That voice froze him cold and he wheeled to the side only to find a curious ocean-eyed face next to him; and it was unmistakable exactly who that was because only one person whose head came up to only his shoulder was ever willing to approach him. Suddenly panic seared through his body like wildfire as he dropped the basket with a violent clatter and rushed to her, gripping her shoulders with a sharpness unlike anything he'd ever felt.

Should have been more careful, should have been more prudent, or clearer with the instructions, and if what was said had been just a little more meticulous or—

"What are you doing here?" he hissed vehemently.

"I-I was alone, in the car," she stammered, her nervousness a perfect match to his anxiety. "And I thought you were the only one here, Erik—"

"Who's watching the car?"

He kept his eyes trained on her, drilling a thin line of sight on the top of her head where her hair spilled from her scalp like waterfalls. Her own gaze seemed to jump from either of her feet to either of his own.

"Christine…" he said carefully, each syllable distinct and low, "I told you to wait in the car."

She opened her clenched fist between them clockwork, and in the palm sat his car keys.

He let an exhausted sigh go.

"Erik, I didn't want to leave you alone," she admitted.

Irritation crept into his body, hands first. "Have you ever considered for a moment that I needed the time alone?"

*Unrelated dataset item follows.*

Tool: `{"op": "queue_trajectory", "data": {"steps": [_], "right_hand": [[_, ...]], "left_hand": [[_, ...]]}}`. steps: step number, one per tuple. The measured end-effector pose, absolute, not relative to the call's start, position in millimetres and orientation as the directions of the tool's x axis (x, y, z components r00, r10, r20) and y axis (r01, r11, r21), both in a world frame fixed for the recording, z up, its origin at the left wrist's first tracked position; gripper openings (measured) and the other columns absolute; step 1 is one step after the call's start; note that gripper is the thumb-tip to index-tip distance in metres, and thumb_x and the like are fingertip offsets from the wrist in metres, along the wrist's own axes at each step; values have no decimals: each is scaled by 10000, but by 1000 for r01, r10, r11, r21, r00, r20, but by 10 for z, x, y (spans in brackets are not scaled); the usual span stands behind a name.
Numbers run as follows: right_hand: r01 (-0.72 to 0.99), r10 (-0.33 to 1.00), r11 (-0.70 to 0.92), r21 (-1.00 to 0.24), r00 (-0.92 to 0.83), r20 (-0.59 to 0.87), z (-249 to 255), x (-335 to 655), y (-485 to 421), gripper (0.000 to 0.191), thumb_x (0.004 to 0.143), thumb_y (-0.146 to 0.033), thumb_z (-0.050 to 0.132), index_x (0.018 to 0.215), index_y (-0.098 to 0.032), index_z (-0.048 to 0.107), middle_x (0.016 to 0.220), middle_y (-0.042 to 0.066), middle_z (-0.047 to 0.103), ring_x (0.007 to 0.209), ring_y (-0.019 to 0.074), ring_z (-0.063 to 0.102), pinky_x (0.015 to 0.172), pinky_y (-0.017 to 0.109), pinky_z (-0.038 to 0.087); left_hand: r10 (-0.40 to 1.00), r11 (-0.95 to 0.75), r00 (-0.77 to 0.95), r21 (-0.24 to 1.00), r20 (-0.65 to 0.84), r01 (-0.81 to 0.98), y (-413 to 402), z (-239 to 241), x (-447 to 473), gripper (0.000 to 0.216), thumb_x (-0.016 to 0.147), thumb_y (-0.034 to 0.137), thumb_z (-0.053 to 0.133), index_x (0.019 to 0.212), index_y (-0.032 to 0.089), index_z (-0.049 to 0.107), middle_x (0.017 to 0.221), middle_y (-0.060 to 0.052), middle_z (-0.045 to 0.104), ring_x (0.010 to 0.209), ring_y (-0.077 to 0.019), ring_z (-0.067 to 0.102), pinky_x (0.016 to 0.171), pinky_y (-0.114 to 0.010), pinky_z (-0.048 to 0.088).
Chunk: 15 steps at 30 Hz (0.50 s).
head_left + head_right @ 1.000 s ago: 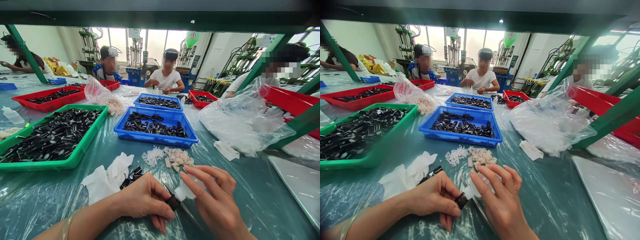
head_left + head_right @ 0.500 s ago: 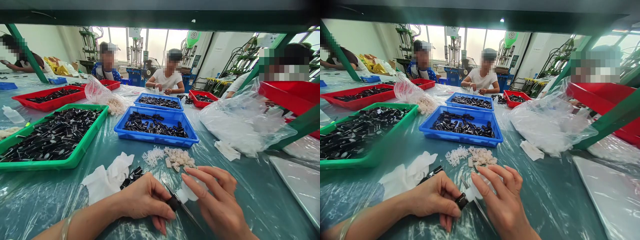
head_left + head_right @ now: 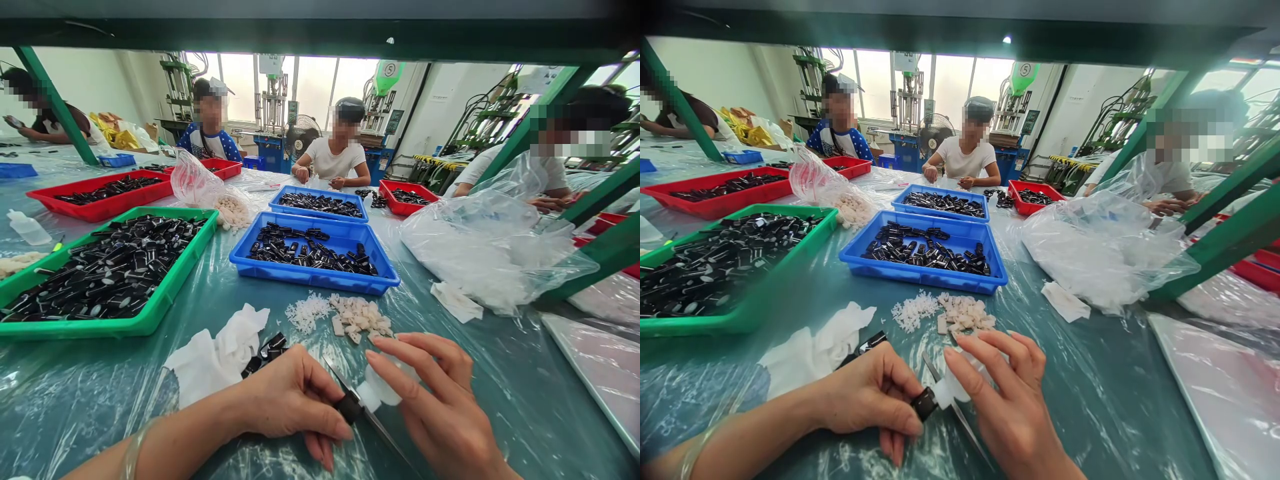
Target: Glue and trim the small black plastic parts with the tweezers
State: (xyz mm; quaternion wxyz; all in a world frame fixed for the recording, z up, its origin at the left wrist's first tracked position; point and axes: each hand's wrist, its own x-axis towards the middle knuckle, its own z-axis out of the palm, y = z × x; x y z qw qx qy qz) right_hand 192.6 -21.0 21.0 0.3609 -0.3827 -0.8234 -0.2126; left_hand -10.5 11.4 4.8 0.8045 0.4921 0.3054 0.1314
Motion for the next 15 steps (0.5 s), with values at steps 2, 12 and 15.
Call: {"op": "queue_trajectory", "data": {"steps": [2,12,15], "right_hand": [[779,477,623,67,-447,757,206,1932,-206,321,824,-7,431,901,-228,650,884,34,701,878,188,548,764,355,394],[765,469,641,56,-449,761,186,1943,-206,335,804,9,441,913,-233,645,894,34,697,885,198,549,765,362,407],[760,468,647,59,-457,757,187,1946,-210,325,811,0,435,909,-229,644,895,37,696,885,197,550,766,363,408]], "left_hand": [[509,484,777,870,-370,98,108,50,-107,142,602,217,690,581,91,628,500,-4,614,438,-86,585,438,-137,460],[508,477,774,871,-379,114,105,61,-105,170,594,237,695,553,97,608,496,-7,610,440,-93,585,441,-146,455],[507,475,776,873,-377,114,106,53,-107,167,591,235,698,560,96,612,488,-3,602,445,-93,586,443,-146,457]]}}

He could pinpoint the exact moment when his words fractured her posture, and he immediately regretted speaking the moment he opened his mouth. He pressed his lips into a thin line to sculpt the sentence much more carefully, and he could taste the words like the shape of bitterness on the tip of his tongue.

I didn't mean—

"Excuse me, can I help you?"

A voice from the end of the aisle pulled their attention until they found the face of a tall, gangly adolescent who was holding two glass bottles of what appeared to be soda. The boy's eyes landed on Erik's face, and the fear was so physical that he felt something like a dagger pierce the area between his shoulder blades and bleed like ice through his coat.

Erik stilled and his breath caught in the snare of his sternum, and Christine's shoulders stopped dead underneath the sudden grasp of his hand. (How odd, he didn't remember touching her.) Her body was warm underneath all of her layers and through the material of his gloves, it was almost a welcome distraction from the fact that if Christine so much as looked at anything higher than his neck, they were done for.

He was done for.

Her head under his gaze didn't move. They waited for the boy's wide eyes, shaking lips, muttered curses or shock, the pallid face of fear. A sound like a scream.

"Ah, we're quite fine, thank you," Christine finally said after seconds that went on for years. "We're just… uh, having difficulty picking some chocolates, that's all."

Erik followed her response in a small, nervous wince that made him sound like a frightened rat. And he hated himself more for it.

The teenager nodded, yawned, and opened the freezing door to stuff the cans onto the shelves haphazardly; but not in that order. After he was finished, he walked along the other way, hopefully out of mind as well.

Erik let out a sigh that could have rivaled even the weight of the evening before. Christine's own shoulders relaxed under his hand and his face still felt light, but the sensation left a rift through the thing tying them together.

"Wait outside," he said simply, and it felt like condemnation.

She huffed in response, grabbing a chocolate bar from the shelf, stuffing it into the palm that once held her shoulder, and strode to the door in wide and angry steps that seemed a little too exaggerated. When the creak of the door opened and shut to herald her departure, the bar suddenly grew heavy, as if it was the largest in the world, even as he tossed it into the basket.

When he brought it to the cashier, the employee that greeted them was the same one from earlier who had taken care of those irrelevant soda bottles. He must have been about Reza's age, complete with the unkempt hair and terrible posture, with what one would assume to have been night shifts darkening the skin under his eyes; Erik's jaw set, in some silent hope that Reza was never this incompetent as store staff. He must have taught him a little better.

As the first of the items went into the paper bag, Erik took a distracted glance towards the display shelves, filled with candies and pencils and other… rather necessary apparatus for intimate activities. He shelved the thought far into forgetfulness, instead went for the Normandy telephone directory that sat square at the bottom shelf, running its hands along its silk-thin pages and hoping that nothing he needed was there.

"So," the teenager said again. "Was that your, uh… niece? She's quite gorgeous."

Erik's blood froze in his veins and he shot the boy a glance that could have very well petrified a man on the spot. It zipped the boy's mouth straight and sent his face marble-white. Instead of any word as a reply, he slammed the book into the basket, hoping in equal measure that it both spared and broke Christine's chocolate bar in half.

He couldn't have been that old, could he?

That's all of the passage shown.